| Task instructions |
Please give the count of lines below that include "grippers" and leave out everything else.

| Provided records |
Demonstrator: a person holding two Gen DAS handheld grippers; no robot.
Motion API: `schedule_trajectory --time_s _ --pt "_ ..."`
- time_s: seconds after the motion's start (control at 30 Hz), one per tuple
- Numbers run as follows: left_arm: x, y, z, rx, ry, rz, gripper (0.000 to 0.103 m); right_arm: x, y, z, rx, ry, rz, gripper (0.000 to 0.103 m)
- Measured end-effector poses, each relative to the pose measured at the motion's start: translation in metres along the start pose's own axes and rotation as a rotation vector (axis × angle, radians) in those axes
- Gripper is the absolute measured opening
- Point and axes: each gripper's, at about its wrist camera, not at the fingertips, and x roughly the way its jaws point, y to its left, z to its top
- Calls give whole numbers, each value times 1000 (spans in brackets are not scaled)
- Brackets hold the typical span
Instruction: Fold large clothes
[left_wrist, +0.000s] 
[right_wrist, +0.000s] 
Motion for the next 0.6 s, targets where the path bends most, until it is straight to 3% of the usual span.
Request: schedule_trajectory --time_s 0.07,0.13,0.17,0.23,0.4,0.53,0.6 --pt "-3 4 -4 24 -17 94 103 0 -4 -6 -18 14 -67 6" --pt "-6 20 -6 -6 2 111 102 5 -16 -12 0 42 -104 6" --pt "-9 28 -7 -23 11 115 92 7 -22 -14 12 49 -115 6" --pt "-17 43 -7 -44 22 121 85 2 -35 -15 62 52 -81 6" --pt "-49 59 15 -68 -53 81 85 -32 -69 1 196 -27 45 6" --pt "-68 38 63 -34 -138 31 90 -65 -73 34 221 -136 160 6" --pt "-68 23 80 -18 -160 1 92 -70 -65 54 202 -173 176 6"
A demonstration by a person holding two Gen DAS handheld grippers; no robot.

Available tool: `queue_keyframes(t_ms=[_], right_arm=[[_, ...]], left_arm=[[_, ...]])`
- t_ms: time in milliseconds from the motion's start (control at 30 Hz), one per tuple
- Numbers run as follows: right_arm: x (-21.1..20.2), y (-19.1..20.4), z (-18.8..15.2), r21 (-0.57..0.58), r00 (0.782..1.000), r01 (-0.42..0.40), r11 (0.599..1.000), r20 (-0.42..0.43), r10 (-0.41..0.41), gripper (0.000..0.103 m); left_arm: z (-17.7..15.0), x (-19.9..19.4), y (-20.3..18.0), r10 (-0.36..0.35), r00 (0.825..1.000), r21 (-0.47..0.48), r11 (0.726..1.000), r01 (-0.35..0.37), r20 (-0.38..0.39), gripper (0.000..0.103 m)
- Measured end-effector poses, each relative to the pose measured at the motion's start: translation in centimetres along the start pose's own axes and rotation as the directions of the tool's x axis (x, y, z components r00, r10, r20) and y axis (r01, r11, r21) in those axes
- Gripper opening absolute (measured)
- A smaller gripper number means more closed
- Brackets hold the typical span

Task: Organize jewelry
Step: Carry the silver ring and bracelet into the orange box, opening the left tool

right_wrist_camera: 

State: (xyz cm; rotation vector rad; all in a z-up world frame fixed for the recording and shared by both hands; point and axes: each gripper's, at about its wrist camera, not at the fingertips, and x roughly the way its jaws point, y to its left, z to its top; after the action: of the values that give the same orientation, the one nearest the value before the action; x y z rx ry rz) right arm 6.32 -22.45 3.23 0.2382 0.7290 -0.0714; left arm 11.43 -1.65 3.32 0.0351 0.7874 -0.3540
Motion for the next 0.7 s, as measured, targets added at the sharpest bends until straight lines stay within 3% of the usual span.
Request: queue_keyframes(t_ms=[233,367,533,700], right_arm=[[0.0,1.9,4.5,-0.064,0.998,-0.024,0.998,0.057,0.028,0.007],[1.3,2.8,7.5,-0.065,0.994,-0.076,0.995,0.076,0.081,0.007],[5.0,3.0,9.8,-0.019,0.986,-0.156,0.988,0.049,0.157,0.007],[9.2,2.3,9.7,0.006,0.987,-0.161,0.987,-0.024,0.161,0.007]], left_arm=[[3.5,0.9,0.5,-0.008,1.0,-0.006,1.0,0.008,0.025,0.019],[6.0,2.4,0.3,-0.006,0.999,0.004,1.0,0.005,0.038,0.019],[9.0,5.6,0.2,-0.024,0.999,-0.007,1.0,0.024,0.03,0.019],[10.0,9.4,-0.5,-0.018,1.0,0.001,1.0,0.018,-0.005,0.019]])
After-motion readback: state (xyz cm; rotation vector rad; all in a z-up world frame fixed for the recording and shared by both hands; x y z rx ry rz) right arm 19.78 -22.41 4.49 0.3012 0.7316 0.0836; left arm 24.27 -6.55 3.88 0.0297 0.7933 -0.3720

| Output of the task |
2